Minggu, 07 Mei 2017

PENYELESAIAN SENGKETA EKONOMI


Pengertian Sengketa
Pengertian sengketa dalam kamus Bahasa Indonesia, berarti pertentangan atau konflik, Konflik berarti adanya oposisi atau pertentangan antara orang-orang, kelompok-kelompok, atau organisasi-organisasi terhadap satu objek permasalahan. Senada dengan itu Winardi mengemukakan :
Pertentangan atau konflik yang terjadi antara individu-individu atau kelompok-kelompok yang mempunyai hubungan atau kepentingan yang sama atas suatu objek kepemilikan, yang menimbulkan akibat hukum antara satu dengan yang lain.


Mekanisme Penyelesaian Sengketa Ekonomi
Perlu dipahami bahwa Penyelesaian sengketa ekonomi bertujuan untuk menghentikan pertikaian dan menghindari kekerasan dan akibat-akibat yang mungkin akan terjadi akibat dari persengketaan tersebut.
Menurut pasal 33 ayat 1 (Perekonomian disusun sebagai usaha bersama berdasar atas asas kekeluargaan) Piagam PBB penyelesaian sengketa dapat ditempuh melalui cara-cara sebagai berikut: Negosiasi (perundingan), Enquiry atau penyelidikan, Mediasi, Konsiliasi, Arbitrase, Judicial Settlement atau Pengadilan, serta Organisasi-organisasi atau Badan-badan Regional.

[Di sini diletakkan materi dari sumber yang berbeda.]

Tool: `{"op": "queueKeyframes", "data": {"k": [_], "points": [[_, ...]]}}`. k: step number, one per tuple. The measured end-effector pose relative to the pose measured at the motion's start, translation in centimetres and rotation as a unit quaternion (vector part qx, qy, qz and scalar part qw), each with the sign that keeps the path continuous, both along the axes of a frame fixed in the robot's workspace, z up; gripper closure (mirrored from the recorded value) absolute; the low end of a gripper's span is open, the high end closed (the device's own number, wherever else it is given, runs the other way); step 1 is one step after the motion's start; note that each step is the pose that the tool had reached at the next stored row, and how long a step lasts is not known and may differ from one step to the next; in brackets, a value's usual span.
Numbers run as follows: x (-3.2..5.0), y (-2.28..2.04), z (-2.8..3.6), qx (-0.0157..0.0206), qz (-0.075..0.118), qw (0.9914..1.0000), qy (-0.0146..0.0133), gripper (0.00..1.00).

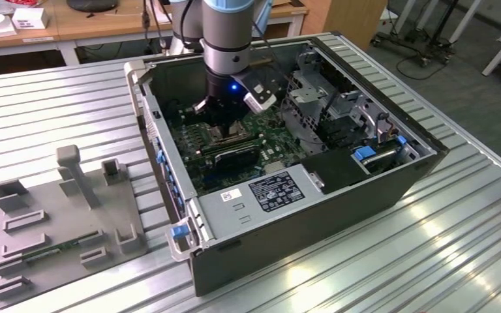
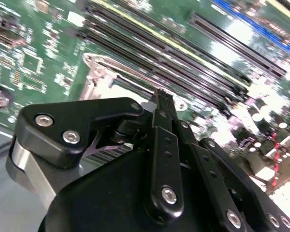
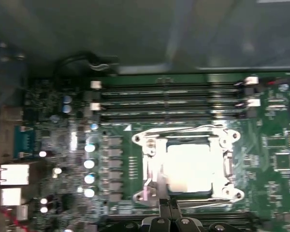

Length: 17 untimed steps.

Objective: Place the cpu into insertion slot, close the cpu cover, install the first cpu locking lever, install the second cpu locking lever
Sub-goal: 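Install the second cpu locking lever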

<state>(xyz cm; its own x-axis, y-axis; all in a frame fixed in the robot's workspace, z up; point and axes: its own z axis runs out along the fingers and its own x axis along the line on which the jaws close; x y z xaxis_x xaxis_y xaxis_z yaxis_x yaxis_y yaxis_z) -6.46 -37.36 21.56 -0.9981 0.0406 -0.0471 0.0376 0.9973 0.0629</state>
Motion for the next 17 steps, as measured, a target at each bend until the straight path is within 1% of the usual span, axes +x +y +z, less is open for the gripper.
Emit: {"op": "queueKeyframes", "data": {"k": [3,5,8,17], "points": [[0.8,0.03,-0.04,0.0,0.0,1.0,0.0,0.89],[0.98,0.21,-0.06,0.0,0.0,1.0,0.0,0.89],[1.05,0.76,-0.06,-0.0001,0.0,1.0,0.0,0.89],[1.06,2.09,-0.06,-0.0001,0.0,1.0,0.0,0.89]]}}
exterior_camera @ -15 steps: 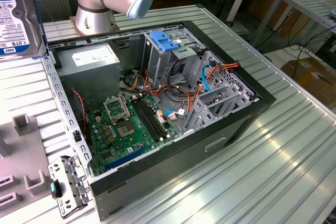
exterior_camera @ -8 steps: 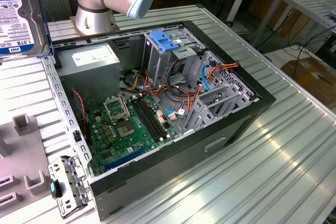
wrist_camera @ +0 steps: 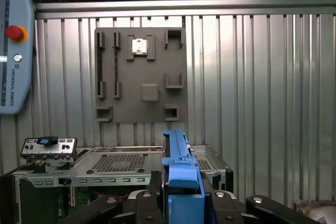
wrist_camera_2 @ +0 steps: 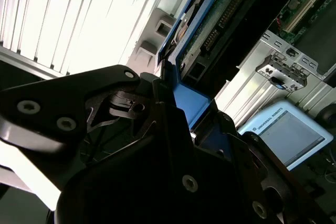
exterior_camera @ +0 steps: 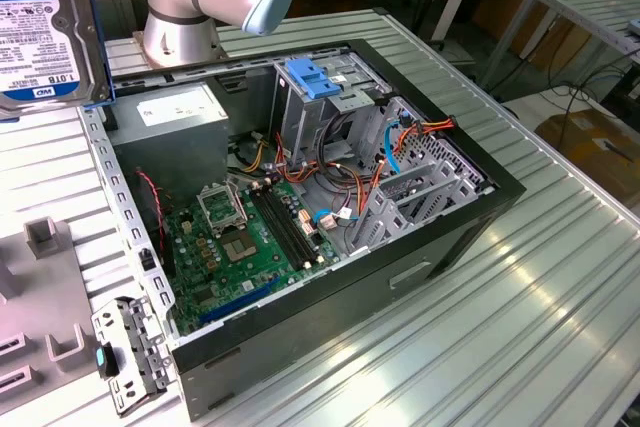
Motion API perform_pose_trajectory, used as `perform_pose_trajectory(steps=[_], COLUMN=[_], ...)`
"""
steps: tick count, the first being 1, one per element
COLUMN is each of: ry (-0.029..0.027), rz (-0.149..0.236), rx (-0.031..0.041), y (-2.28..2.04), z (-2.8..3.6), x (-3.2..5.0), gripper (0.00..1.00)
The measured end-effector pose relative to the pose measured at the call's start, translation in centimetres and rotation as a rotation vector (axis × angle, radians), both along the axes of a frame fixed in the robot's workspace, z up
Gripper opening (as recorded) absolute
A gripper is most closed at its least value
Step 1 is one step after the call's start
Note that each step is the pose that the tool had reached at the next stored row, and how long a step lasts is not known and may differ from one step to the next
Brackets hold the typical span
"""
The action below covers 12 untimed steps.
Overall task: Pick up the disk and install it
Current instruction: 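Pick up the disk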
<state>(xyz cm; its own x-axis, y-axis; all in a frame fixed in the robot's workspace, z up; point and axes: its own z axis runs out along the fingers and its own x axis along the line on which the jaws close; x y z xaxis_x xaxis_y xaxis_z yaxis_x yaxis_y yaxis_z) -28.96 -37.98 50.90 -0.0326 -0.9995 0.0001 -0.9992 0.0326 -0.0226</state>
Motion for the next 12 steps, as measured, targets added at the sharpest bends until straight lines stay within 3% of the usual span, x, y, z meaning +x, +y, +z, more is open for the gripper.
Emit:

Adapun penjelasannya, antara lain :
a.       Negosiasi/Perundingan
Negosiasi adalah komunikasi dua arah dirancang untuk mencapai kesepakatan pada saat keduabelah pihak memiliki berbagai kepentingan yang sama atau berbeda.
Adapun Keuntungan Negoisasi :
1)      Mengetahui pandanga pihak lawan.
2)      Kesempatan mengutarakan isi hati untuk didengar pihak lawan
3)      Memungkinkan sengketa secara bersama-sama.
4)      Mengupayakan solusi terbaik yang dapat diterima oleh  kedua belah pihak.
5)      Tidak terikat kepada kebenaran fakta atau masalah hukum.
6)      Dapat diadakan dan diakhiri sewaktu-waktu.
Adapun Kelemahan Negoisasi :
1)      Mengetahui pandanga pihak lawan.
2)      Tidak dapat berjalan tanpa adanya kesepakatan dari kedua  belah pihak.
3)      Tidak efektif jika dilakukan oleh pihak yang tidak berwenang  mengambil kesepakatan
4)      Sulit berjalan apabila posisi para pihak tidak seimbang.
5)   Memungkinkan diadakan untuk menunda penyelesaian untuk  mengetahui informasi yang  dirahasiakan lawan.
6)      Dapat membuka kekuatan dan kelemahan salahsatu pihak.
7)      Dapat membuat kesepakan yang kurang menguntungkan.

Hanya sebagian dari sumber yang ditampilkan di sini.